IV

Des sophistes t'ont dit, mon fils, que tous nos penchants sont dans la nature, qu'ils sont bons et doivent être respectés.

Tu leur as demandé sans doute si le penchant au vol, à l'assassinat, au viol, à l'anthropophagie, qui sont dans la nature, sont de bons penchants et pourquoi, loin de les respecter, la société en punit la manifestation.

Tu leur as démontré, je pense, qu'il n'y a rien de respectable dans l'exagération ou la perversion des penchants.

Tu leur a démontré, je l'espère, que la nature est une fatalité brutale contre laquelle nous sommes tenus de lutter en nous et hors de nous; que notre Justice et notre vertu ne se composent que des conquêtes faites sur elle en nous; comme tout ce qui constitue notre bien-être physique, n'est que le résultat des conquêtes faites sur elle hors de nous.

Ces sophistes t'ont dit que l'amour vient et s'en va sans qu'on sache ni comment, ni pourquoi; qu'on ne peut pas plus lui commander de naître que de durer.

Ceci est vrai, mon fils, du désir brutal de la chair, qui n'est que la passion des brutes et s'éteint par la possession.

Ceci est encore vrai de cette passion complexe qui a son siége dans l'imagination et dans les sens, et finit avec l'illusion toujours peu durable.

Mais cela n'est pas vrai de l'amour proprement dit.
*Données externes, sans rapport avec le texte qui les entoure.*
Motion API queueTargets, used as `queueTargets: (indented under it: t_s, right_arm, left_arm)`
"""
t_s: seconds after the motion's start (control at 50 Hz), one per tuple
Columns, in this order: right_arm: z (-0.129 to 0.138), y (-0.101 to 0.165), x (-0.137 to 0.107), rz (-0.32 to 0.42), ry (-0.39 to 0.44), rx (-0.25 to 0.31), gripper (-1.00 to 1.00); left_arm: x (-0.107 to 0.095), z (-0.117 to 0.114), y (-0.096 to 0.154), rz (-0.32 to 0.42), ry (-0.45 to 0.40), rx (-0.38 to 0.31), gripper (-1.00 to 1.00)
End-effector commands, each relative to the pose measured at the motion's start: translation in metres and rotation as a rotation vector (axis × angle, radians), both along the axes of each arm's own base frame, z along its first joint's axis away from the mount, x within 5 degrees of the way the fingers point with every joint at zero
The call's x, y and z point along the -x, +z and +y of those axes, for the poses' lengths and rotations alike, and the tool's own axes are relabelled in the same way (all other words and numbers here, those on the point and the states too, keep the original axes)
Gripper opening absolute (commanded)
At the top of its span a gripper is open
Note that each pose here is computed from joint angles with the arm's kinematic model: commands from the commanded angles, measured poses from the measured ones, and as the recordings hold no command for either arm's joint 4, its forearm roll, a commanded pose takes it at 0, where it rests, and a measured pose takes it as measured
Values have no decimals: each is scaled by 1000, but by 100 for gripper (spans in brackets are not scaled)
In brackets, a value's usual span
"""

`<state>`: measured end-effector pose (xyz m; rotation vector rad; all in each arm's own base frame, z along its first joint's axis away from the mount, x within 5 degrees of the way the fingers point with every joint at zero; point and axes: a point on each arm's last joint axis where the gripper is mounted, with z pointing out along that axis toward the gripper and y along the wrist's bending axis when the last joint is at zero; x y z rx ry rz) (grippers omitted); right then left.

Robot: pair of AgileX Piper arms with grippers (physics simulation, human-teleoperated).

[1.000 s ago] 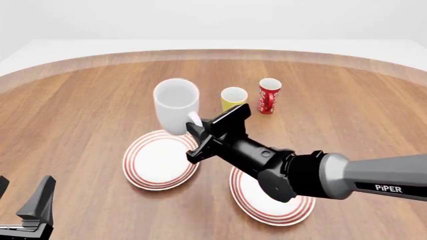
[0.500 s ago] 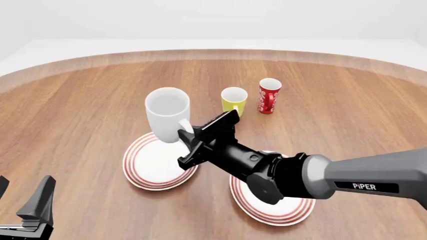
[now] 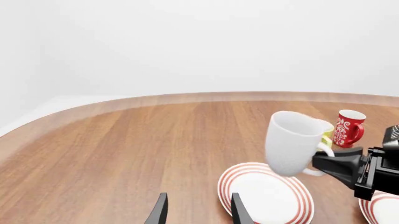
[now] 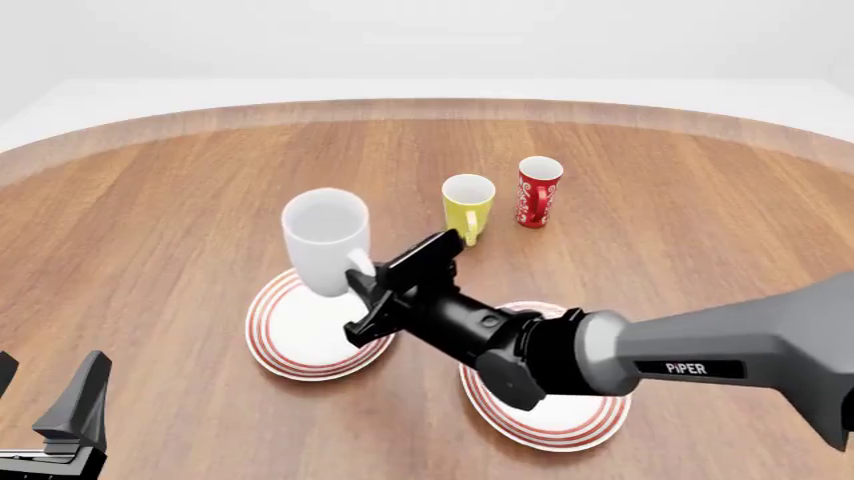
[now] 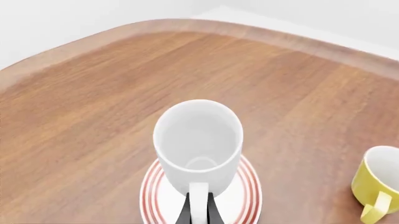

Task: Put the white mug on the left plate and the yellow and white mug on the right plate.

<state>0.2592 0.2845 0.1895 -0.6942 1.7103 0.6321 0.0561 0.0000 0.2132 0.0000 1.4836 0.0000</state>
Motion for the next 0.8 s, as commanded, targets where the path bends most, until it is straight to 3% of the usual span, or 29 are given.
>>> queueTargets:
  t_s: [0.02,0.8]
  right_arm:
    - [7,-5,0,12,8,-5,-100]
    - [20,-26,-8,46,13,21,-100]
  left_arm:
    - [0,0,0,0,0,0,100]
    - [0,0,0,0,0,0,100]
Celui-là voit les défauts et les qualités de l'être aimé; seulement il pâlit les premiers et exalte les dernières; et il espère faire cesser peu à peu ce qui le blesse.
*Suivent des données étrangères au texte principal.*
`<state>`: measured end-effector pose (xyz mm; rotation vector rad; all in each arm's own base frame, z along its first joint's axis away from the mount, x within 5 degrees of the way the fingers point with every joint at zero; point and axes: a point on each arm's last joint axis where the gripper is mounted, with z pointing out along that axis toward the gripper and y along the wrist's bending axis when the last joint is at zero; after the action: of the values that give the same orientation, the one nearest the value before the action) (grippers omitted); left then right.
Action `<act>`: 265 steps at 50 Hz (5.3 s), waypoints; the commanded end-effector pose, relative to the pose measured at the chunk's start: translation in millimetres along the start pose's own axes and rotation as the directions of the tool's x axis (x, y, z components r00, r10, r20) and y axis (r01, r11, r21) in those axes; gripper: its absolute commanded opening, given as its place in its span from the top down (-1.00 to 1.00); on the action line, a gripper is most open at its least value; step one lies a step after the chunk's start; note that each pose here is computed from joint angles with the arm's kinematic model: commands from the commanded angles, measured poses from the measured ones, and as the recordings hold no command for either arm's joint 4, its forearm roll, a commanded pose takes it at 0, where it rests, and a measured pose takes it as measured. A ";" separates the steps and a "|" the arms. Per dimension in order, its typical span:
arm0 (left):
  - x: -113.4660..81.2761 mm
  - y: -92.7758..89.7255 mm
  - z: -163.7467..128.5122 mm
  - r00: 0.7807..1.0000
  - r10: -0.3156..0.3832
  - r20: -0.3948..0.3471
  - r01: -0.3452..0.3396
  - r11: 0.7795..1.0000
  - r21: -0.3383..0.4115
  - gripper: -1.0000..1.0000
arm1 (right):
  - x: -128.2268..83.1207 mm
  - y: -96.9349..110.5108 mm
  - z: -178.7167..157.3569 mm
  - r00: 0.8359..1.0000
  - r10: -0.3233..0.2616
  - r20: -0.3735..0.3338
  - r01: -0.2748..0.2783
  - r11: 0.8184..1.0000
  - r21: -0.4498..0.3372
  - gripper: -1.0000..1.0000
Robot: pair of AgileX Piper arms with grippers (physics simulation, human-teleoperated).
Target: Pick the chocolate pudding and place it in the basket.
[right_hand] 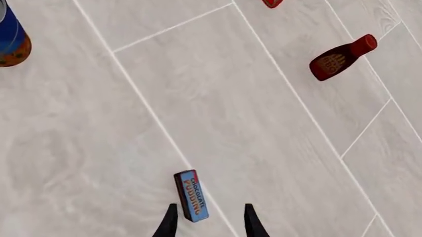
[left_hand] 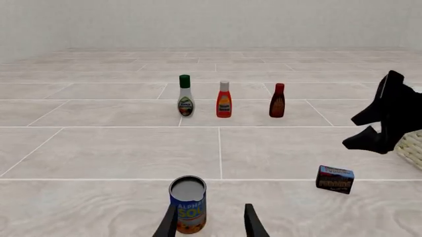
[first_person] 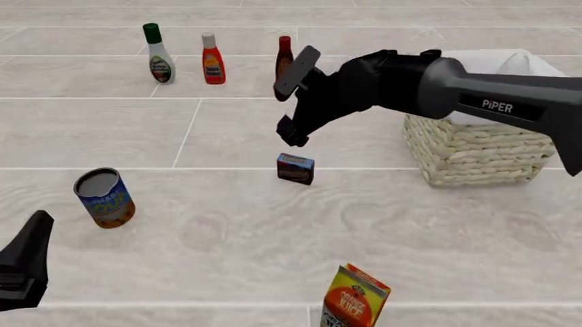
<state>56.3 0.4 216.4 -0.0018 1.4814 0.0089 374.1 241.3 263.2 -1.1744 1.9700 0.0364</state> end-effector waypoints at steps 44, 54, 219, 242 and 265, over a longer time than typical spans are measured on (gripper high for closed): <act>0.9 -0.4 -0.4 1.000 0.000 0.001 0.000 1.000 0.007 -1.00 | 18.8 7.1 60.2 0.997 -0.001 -0.079 -0.002 0.999 -0.038 -1.00; 0.9 -0.4 -0.4 1.000 0.000 0.001 0.000 1.000 0.007 -1.00 | 23.2 13.1 68.4 0.996 -0.004 -0.094 -0.001 0.999 -0.052 -1.00; 0.9 -0.4 -0.4 1.000 0.000 0.001 0.000 1.000 0.007 -1.00 | 8.7 -32.4 -140.7 0.992 0.069 0.104 -0.083 0.987 0.134 1.00; 0.9 -0.4 -0.4 1.000 0.000 0.001 0.000 1.000 0.007 -1.00 | 17.7 -75.2 -183.6 0.977 0.143 0.161 -0.183 0.945 0.270 1.00; 0.9 -0.4 -0.4 1.000 0.000 0.001 0.000 1.000 0.007 -1.00 | 34.0 -126.6 -200.5 0.961 0.219 0.168 -0.269 0.879 0.395 1.00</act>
<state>56.4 0.4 215.9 -0.0016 1.4815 0.0088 326.8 84.2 411.3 -0.7134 1.8803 -0.1401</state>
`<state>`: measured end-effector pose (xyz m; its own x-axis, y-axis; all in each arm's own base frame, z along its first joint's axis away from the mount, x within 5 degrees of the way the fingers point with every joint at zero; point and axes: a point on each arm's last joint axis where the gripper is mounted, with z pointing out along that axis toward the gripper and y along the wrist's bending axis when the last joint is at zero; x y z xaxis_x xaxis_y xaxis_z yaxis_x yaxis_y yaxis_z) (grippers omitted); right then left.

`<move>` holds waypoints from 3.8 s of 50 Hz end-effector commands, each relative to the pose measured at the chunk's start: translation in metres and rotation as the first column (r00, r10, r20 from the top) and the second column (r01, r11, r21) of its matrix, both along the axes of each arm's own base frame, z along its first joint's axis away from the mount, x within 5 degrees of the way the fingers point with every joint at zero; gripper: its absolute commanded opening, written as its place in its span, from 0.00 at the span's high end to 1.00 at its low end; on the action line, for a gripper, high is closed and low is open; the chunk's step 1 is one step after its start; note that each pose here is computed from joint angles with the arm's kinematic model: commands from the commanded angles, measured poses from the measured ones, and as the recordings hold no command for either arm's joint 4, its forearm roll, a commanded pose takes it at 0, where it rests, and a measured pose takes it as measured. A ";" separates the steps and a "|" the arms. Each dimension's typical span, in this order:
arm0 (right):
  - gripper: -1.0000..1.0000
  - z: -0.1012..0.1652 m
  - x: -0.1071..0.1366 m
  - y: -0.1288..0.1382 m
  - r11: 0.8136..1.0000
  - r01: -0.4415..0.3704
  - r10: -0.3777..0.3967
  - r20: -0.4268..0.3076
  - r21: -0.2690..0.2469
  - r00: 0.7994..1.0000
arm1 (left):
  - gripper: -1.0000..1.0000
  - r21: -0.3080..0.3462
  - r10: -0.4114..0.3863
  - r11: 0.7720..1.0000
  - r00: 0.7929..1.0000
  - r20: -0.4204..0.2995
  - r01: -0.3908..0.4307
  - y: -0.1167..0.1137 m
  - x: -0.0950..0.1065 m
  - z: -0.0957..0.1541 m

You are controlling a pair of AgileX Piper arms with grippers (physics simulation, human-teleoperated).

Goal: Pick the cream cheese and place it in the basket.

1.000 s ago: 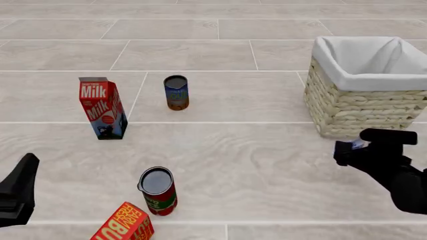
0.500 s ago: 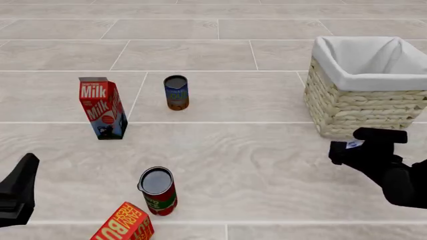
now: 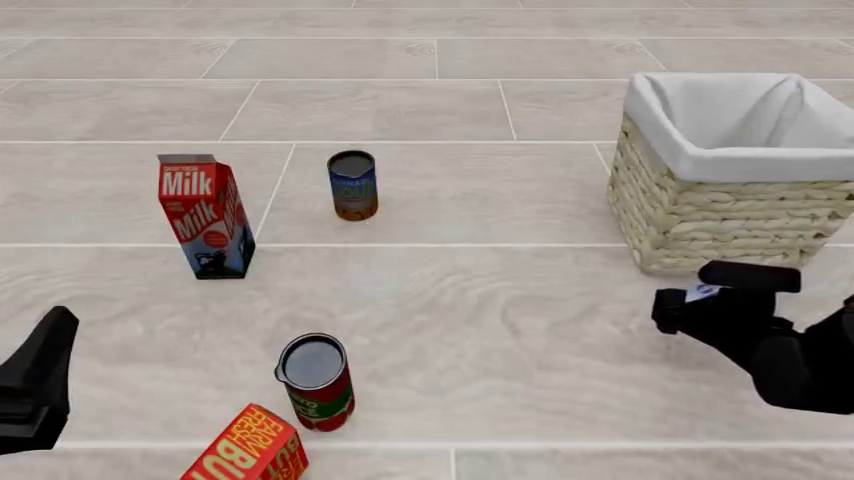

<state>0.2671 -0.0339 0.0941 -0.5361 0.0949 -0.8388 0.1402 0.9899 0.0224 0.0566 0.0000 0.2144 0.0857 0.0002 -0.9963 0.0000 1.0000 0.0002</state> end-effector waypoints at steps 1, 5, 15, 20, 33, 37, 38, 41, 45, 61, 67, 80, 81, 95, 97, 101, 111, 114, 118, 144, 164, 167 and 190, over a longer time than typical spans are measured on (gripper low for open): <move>0.00 -0.007 0.003 0.000 1.000 0.007 -0.007 -0.018 0.016 1.000 | 0.00 0.000 0.000 1.000 1.000 0.000 0.000 0.000 0.000 0.000; 0.00 -0.009 0.002 0.000 1.000 0.014 -0.013 -0.023 0.022 1.000 | 0.00 0.000 0.000 1.000 1.000 0.000 0.000 0.000 0.000 0.000; 0.00 -0.011 0.003 0.000 0.999 0.019 -0.018 -0.031 0.034 0.999 | 0.00 0.000 0.000 1.000 1.000 0.000 0.000 0.000 0.000 0.000; 1.00 -0.010 0.002 0.000 0.999 0.023 -0.022 -0.026 0.038 0.999 | 0.00 0.000 0.000 1.000 1.000 0.000 0.000 0.000 0.000 0.000; 1.00 -0.008 -0.005 -0.005 0.999 0.043 -0.043 -0.017 0.033 0.999 | 0.00 0.000 0.000 1.000 1.000 0.000 0.000 0.000 0.000 0.000; 1.00 -0.008 -0.007 -0.006 0.998 0.046 -0.046 -0.019 0.032 0.999 | 0.00 0.000 0.000 1.000 1.000 0.000 0.000 0.000 0.000 0.000; 1.00 -0.008 -0.008 -0.008 0.998 0.049 -0.048 -0.018 0.026 0.999 | 0.00 0.000 0.000 1.000 1.000 0.000 0.000 0.000 0.000 0.000; 1.00 -0.007 -0.011 -0.010 0.998 0.058 -0.057 -0.016 0.022 0.998 | 0.00 0.000 0.000 1.000 1.000 0.000 0.000 0.000 0.000 0.000; 1.00 -0.010 -0.013 -0.013 0.997 0.070 -0.069 -0.015 0.024 0.997 | 0.00 0.000 0.000 1.000 1.000 0.000 0.000 0.000 0.000 0.000; 1.00 -0.005 -0.042 -0.019 0.994 0.112 -0.112 0.000 0.010 0.994 | 0.00 0.000 0.000 1.000 1.000 0.000 0.000 0.000 0.000 0.000; 1.00 -0.001 -0.057 -0.022 0.991 0.134 -0.134 0.014 0.000 0.991 | 0.00 0.000 0.000 1.000 1.000 0.000 0.000 0.000 0.000 0.000; 1.00 0.016 -0.074 -0.023 0.989 0.143 -0.140 0.057 -0.040 0.988 | 0.00 0.000 0.000 1.000 1.000 0.000 0.000 0.000 0.000 0.000; 1.00 0.019 -0.075 -0.022 0.990 0.134 -0.131 0.065 -0.050 0.989 | 0.00 0.000 0.000 1.000 1.000 0.000 0.000 0.000 0.000 0.000; 1.00 0.071 -0.106 -0.011 0.990 0.120 -0.107 0.159 -0.078 0.981 | 0.00 0.000 0.000 1.000 1.000 0.000 0.000 0.000 0.000 0.000; 1.00 0.075 -0.105 -0.009 0.991 0.126 -0.118 0.160 -0.042 0.980 | 0.00 0.000 0.000 1.000 1.000 0.000 0.000 0.000 0.000 0.000; 1.00 0.091 -0.111 -0.007 0.991 0.114 -0.100 0.189 -0.065 0.977 | 0.00 0.000 0.000 1.000 1.000 0.000 0.000 0.000 0.000 0.000; 1.00 0.131 -0.127 -0.001 0.989 0.098 -0.066 0.261 -0.109 0.963 | 0.00 0.000 0.000 1.000 1.000 0.000 0.000 0.000 0.000 0.000; 1.00 0.138 -0.131 0.000 0.985 0.094 -0.051 0.282 -0.143 0.958 | 0.00 0.000 0.000 1.000 1.000 0.000 0.000 0.000 0.000 0.000; 1.00 0.152 -0.130 0.001 0.988 0.091 -0.052 0.297 -0.121 0.953 | 0.00 0.000 0.000 1.000 1.000 0.000 0.000 0.000 0.000 0.000; 1.00 0.216 -0.099 0.001 0.987 0.054 0.003 0.358 -0.149 0.934 | 0.00 0.000 0.000 1.000 1.000 0.000 0.000 0.000 0.000 0.000; 1.00 0.248 -0.039 -0.004 0.990 0.024 0.022 0.328 -0.136 0.944 | 0.00 0.000 0.000 1.000 1.000 0.000 0.000 0.000 0.000 0.000; 1.00 0.251 -0.031 -0.005 0.990 0.020 0.026 0.322 -0.136 0.946 | 0.00 0.000 0.000 1.000 1.000 0.000 0.000 0.000 0.000 0.000; 1.00 0.269 0.039 0.001 0.984 -0.066 0.100 0.204 -0.167 0.974 | 0.00 0.000 0.000 1.000 1.000 0.000 0.000 0.000 0.000 0.000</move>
Ce sentiment qui remplit le cœur est patient; il craint de s'effacer; il s'entoure de précautions pour demeurer constant; s'il s'éteint, ce n'est pas sans qu'on le sache: car on souffre de cruelles tortures avant de se résoudre à ne plus aimer.
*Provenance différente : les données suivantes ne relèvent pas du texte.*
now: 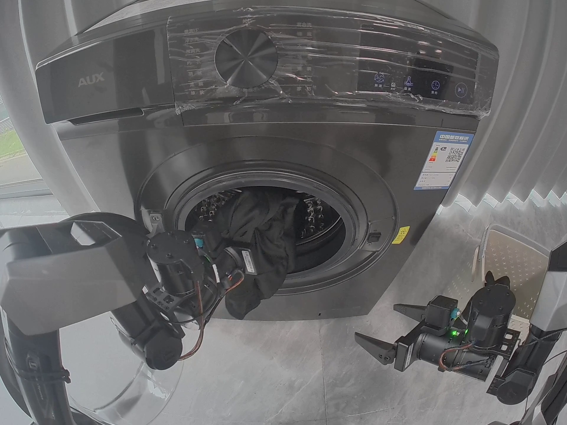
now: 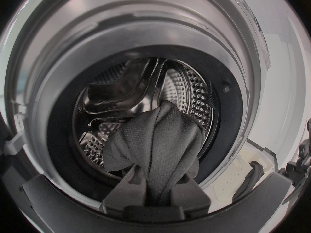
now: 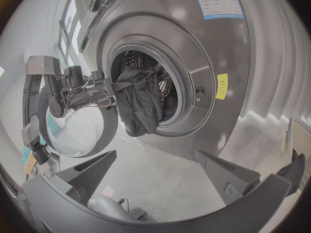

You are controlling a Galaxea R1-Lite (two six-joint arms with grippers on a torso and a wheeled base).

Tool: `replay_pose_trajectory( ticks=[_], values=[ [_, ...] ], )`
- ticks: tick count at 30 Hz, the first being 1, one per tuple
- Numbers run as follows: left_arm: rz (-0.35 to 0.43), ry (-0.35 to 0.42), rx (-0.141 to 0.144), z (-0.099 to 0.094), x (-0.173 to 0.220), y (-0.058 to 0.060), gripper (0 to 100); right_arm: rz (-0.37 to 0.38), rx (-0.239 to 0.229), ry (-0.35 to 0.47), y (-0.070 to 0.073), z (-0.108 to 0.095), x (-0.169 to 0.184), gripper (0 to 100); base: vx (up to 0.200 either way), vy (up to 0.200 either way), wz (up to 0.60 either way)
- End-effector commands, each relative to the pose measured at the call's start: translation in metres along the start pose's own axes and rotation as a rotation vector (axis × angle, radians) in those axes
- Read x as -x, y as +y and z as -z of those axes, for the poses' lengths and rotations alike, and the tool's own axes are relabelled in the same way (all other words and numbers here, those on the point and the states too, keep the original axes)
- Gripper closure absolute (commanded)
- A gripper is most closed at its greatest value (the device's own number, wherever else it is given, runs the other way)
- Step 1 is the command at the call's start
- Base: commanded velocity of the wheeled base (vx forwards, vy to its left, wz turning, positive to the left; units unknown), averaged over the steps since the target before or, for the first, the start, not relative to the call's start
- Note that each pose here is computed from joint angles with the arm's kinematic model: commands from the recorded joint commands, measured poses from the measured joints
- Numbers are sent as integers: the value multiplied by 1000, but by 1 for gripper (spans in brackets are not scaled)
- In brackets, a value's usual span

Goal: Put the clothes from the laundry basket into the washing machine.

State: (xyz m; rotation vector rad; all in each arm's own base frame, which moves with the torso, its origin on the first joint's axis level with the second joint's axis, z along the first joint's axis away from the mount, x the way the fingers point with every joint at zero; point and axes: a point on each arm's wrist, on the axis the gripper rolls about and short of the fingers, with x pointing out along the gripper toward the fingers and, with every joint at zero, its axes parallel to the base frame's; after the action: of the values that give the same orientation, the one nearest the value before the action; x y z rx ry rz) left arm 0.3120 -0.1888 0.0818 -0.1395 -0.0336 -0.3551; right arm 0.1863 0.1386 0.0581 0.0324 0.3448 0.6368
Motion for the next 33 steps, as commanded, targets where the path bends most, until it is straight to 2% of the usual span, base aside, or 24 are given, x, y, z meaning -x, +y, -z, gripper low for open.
replay_pose_trajectory(
  ticks=[1,6,8,12,16,19,23,27,30,33],
  values=[
    [27,-25,13,13,-24,-5,100,-1,0,7,0,1,-1,0,0,0,0],
    [24,-42,25,32,-49,-6,100,-1,0,7,0,1,-1,0,0,0,0],
    [28,-57,37,34,-59,-9,100,-1,0,7,0,1,-1,0,0,0,0],
    [27,-37,37,32,-69,-12,100,1,-1,7,0,1,-1,0,0,0,0],
    [-15,-47,38,33,-82,-14,100,1,-1,8,0,2,-1,0,0,0,0],
    [-69,-71,37,41,-102,-13,100,1,-1,8,0,2,-1,0,0,0,0],
    [-73,-91,39,46,-119,-12,100,-1,0,9,0,2,-1,0,0,0,0],
    [-84,-97,39,50,-131,-8,100,1,-1,8,0,2,-1,0,0,0,0],
    [-118,-145,37,53,-157,5,100,-1,-1,9,0,2,-1,0,0,0,0],
    [-151,-220,22,46,-174,14,100,1,-1,8,-1,2,-1,0,0,0,0]
  ],
)
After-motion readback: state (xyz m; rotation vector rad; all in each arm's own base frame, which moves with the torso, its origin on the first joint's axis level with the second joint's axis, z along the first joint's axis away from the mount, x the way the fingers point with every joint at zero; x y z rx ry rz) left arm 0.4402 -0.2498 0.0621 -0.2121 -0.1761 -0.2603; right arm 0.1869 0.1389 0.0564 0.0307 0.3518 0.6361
On t'a dit que l'amour est incompressible: sommes-nous donc des êtres de fatalité? Ce sophisme rend l'homme lâche, le déprave: car à quoi bon lutter contre ce que l'on dit invincible, et pourquoi ne pas lui sacrifier les meilleures de nos tendances? Examine, mon fils, la conduite des partisans d'une telle doctrine.

L'idéal humain exige qu'ils ne fassent point à autrui ce qu'ils ne trouveraient pas juste qu'on leur fît; et ils séduisent les filles, les rendent mères, les abandonnent sans se soucier des enfants nés de ces unions; sans se soucier que la jeune mère se suicide, meure de douleur ou se corrompe; sans se soucier que les parents descendent dans la tombe.

Comme d'immondes reptiles, ils se glissent au foyer domestique d'autrui, ravissent à leur ami l'affection de sa femme, et le forcent à travailler pour les enfants de l'adultère.

La femme qui croit à l'amour incompressible manque à ses engagements envers son mari; se fait une vie de ruse; met le désordre et la douleur dans l'intérieur d'autres femmes dont elle brise la vie.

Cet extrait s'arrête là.